High-Speed Tracking Controller for Stable Power Control in Discontinuous Charging Systems

by Sang-Kil Lim, Jin-Hyun Park, Hyang-Sig Jun, Kwang-Bok Hwang, Chan Hwangbo and Jung-Hwan Lee

Electronics 2024, 13(1), 183; https://doi.org/10.3390/electronics13010183 - 31 Dec 2023

Viewed by 552

Abstract

The global population is rapidly increasing, and the urban population is on an even faster trend; therefore, the population density is expected to rise. As the number of people in cities grows, the demand for high-rise buildings is anticipated to increase to address [...] Read more.
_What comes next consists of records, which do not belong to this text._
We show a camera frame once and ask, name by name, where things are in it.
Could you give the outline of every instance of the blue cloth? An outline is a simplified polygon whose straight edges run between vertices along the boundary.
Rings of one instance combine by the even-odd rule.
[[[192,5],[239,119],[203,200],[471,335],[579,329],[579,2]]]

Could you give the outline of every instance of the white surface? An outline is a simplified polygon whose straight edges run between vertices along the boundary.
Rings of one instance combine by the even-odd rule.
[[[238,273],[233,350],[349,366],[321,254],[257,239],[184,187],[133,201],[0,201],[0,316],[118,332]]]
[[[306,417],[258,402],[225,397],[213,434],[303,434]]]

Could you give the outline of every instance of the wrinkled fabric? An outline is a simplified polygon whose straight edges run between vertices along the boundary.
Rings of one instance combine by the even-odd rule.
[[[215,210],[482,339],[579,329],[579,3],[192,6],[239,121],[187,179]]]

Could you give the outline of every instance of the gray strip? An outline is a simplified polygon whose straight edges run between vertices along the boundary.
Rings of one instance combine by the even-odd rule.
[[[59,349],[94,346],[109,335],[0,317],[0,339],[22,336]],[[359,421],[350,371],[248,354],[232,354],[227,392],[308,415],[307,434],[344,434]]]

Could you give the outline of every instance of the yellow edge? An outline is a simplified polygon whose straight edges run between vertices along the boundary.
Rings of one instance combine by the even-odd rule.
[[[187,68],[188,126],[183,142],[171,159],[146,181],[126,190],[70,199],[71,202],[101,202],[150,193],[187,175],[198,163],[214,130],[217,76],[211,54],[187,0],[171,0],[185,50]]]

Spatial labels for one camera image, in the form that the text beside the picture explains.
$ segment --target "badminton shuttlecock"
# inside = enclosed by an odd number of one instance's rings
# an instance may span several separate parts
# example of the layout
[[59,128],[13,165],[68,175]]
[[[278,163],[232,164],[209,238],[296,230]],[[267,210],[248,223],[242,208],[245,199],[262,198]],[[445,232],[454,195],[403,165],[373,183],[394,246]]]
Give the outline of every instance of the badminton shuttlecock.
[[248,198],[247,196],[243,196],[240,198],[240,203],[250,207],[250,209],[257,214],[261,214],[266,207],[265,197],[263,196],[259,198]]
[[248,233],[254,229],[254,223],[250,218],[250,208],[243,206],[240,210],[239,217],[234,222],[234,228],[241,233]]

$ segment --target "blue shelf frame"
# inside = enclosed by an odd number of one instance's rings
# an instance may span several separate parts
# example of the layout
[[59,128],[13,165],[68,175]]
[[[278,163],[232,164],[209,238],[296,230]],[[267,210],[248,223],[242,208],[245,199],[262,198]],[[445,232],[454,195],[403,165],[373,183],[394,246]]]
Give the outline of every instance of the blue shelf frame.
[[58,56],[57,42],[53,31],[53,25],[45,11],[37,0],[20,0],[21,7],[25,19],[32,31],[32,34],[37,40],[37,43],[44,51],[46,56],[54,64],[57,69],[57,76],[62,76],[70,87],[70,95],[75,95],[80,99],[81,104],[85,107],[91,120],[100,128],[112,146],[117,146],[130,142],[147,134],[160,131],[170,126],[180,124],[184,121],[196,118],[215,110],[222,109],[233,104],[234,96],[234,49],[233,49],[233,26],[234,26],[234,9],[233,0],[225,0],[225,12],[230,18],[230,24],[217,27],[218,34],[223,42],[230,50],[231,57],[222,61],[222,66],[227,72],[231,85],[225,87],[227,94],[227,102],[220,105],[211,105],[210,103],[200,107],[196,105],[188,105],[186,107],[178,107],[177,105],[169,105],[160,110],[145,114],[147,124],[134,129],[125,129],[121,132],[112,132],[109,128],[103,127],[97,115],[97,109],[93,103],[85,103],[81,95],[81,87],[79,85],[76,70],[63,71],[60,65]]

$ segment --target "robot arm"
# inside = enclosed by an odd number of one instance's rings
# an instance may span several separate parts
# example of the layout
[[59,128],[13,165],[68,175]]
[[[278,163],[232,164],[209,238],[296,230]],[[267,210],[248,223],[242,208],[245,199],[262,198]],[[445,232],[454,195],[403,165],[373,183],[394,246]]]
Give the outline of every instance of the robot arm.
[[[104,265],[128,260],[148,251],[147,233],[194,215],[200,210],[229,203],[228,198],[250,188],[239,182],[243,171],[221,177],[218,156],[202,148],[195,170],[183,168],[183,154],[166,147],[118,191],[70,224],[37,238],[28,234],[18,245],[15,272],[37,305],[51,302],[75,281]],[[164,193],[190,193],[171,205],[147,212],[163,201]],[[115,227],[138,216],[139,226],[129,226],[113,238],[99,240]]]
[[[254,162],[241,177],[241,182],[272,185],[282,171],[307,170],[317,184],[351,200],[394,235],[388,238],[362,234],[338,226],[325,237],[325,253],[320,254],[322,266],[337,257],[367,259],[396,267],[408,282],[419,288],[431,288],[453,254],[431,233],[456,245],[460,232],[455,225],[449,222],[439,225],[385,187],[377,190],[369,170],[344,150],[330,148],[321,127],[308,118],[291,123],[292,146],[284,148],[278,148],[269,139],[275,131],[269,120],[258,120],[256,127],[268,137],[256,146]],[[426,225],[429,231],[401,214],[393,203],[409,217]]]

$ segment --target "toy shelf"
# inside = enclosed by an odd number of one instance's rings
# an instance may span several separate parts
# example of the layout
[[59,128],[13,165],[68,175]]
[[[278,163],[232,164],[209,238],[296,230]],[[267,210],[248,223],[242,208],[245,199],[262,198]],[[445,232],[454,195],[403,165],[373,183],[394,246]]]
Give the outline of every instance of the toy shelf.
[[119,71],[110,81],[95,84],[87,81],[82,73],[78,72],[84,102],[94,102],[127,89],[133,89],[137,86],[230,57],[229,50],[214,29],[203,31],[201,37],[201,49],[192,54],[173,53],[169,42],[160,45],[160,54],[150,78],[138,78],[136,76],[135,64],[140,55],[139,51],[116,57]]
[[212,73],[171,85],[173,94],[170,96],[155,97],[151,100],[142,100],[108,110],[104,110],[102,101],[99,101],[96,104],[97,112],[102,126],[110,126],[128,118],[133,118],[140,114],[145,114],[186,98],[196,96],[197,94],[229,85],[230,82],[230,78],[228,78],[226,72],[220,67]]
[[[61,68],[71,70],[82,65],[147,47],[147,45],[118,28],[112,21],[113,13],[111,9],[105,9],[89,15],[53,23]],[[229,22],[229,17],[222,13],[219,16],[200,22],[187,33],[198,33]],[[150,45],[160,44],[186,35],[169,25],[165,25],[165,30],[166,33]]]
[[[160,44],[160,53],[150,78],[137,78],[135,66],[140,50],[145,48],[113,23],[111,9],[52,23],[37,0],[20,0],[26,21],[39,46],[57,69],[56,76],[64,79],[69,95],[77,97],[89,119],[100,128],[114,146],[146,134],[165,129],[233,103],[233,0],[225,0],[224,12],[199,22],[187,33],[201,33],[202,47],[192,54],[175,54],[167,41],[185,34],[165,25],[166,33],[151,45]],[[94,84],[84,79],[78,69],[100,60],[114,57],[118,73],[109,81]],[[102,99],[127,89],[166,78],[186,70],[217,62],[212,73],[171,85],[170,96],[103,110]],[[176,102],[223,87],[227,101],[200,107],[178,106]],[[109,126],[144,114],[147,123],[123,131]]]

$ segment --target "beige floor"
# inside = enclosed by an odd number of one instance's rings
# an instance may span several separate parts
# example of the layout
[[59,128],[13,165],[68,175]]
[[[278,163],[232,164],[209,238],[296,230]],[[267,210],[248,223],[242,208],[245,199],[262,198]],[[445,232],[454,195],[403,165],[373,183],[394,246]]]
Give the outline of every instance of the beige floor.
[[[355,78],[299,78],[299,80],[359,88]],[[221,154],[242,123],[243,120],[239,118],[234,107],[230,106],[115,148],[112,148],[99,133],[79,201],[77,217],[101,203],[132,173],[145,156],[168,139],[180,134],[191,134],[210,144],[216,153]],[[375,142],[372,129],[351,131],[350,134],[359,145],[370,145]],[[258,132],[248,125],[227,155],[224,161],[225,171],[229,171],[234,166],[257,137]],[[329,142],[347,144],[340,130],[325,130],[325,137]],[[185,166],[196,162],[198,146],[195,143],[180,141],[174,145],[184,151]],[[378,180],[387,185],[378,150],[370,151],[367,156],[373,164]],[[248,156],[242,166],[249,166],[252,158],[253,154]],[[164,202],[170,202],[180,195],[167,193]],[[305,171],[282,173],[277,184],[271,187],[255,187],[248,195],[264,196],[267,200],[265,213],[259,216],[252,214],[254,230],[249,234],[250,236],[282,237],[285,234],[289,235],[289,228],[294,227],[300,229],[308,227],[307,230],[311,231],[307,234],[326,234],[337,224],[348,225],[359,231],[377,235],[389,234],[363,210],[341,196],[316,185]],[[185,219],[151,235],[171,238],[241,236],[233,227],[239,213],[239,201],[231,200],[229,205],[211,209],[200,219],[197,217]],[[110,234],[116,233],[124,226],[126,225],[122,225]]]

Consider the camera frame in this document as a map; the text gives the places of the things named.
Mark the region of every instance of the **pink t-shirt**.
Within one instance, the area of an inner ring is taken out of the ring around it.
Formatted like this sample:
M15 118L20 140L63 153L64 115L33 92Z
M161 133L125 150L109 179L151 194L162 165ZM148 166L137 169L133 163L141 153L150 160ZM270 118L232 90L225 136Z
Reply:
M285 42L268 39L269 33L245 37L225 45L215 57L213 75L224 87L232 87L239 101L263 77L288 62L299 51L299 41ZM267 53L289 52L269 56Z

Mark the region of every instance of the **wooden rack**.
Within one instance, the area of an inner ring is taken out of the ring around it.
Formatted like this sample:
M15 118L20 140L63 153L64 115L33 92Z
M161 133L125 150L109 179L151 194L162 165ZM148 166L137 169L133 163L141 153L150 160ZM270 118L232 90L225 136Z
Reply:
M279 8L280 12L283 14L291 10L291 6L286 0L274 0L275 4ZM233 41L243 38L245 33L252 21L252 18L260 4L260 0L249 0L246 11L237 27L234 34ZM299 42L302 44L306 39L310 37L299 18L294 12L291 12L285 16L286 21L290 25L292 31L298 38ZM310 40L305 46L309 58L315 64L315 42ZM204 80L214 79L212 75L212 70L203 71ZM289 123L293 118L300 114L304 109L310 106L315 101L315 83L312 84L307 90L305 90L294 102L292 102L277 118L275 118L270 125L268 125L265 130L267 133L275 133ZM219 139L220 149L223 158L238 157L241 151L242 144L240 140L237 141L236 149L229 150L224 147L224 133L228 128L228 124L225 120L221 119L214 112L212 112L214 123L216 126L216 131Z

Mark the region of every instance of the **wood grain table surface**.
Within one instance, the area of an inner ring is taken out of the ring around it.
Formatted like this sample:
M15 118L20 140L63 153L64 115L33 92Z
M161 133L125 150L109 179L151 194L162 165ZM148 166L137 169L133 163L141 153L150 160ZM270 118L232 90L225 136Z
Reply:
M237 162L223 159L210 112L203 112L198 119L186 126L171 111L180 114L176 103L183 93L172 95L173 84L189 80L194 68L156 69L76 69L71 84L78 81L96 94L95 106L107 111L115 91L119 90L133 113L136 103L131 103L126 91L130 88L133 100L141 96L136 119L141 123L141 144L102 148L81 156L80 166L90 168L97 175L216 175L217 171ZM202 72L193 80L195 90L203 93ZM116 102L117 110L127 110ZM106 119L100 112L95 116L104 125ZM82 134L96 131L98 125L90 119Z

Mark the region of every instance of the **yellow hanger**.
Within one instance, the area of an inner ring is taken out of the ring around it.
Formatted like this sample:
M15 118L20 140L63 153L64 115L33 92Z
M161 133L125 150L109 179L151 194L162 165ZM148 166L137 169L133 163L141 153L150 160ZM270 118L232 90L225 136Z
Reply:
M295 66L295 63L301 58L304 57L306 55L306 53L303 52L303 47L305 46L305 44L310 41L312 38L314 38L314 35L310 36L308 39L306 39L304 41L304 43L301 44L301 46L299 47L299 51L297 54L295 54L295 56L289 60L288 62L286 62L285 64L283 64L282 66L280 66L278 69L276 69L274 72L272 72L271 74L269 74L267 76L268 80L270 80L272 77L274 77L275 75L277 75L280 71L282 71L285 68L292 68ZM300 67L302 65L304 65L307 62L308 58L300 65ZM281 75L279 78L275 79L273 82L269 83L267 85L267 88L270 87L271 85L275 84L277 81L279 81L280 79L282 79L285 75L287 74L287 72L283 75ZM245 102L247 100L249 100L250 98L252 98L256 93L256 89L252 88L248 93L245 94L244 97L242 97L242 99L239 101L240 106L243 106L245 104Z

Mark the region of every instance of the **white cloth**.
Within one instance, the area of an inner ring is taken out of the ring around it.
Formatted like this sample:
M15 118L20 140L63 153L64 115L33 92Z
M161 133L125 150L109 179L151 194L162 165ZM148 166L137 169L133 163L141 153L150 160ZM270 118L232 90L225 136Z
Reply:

The global population is rapidly increasing, and the urban population is on an even faster trend; therefore, the population density is expected to rise. As the number of people in cities grows, the demand for high-rise buildings is anticipated to increase to address the problem of limited land resources. Therefore, efficient energy management using distributed resources has become increasingly important. Elevators are a vital vertical means of transportation in high-rise buildings, and reducing the weight of their components can lead to favorable conditions for energy utilization and increased speed. Therefore, this study presents an elevator system that supplies power inside an elevator car by eliminating the traveling cable and applying a small-capacity energy storage system (ESS). Additionally, we propose a charging algorithm suitable for the proposed system. Generally, batteries have sensitive electrical properties among the distributed energy resources (DERs). Therefore, controlling the stable maintenance of the transient state of the charging current—even when the DC power is unstable or the load changes rapidly in a system requiring fast charging—is crucial. Owing to the nature of the elevator system to be applied, discontinuous charging is frequent, and the active and efficient management of the battery state of charge (SOC) may be challenging. In addition, since it is necessary to be able to charge as much as possible during a short discontinuous charging time, a current control algorithm with a stable and high-speed response is required. The proposed transient high-speed tracking controller (THSTC) is a method for tracking the time of applying an inductor’s excitation voltage without pulse–width modulation (PWM) switching, which is less sensitive to the controller gain values and has fast responsiveness as well as stable transient response characteristics. The proposed method has good dynamic characteristics with a simple control structure without a complex design, which is useful for systems with repeated discontinuous charging. We validate the performance and effectiveness of the proposed controller through simulations and experiments. Full article

(This article belongs to the Topic Energy Storage and Conversion Systems, 2nd Volume)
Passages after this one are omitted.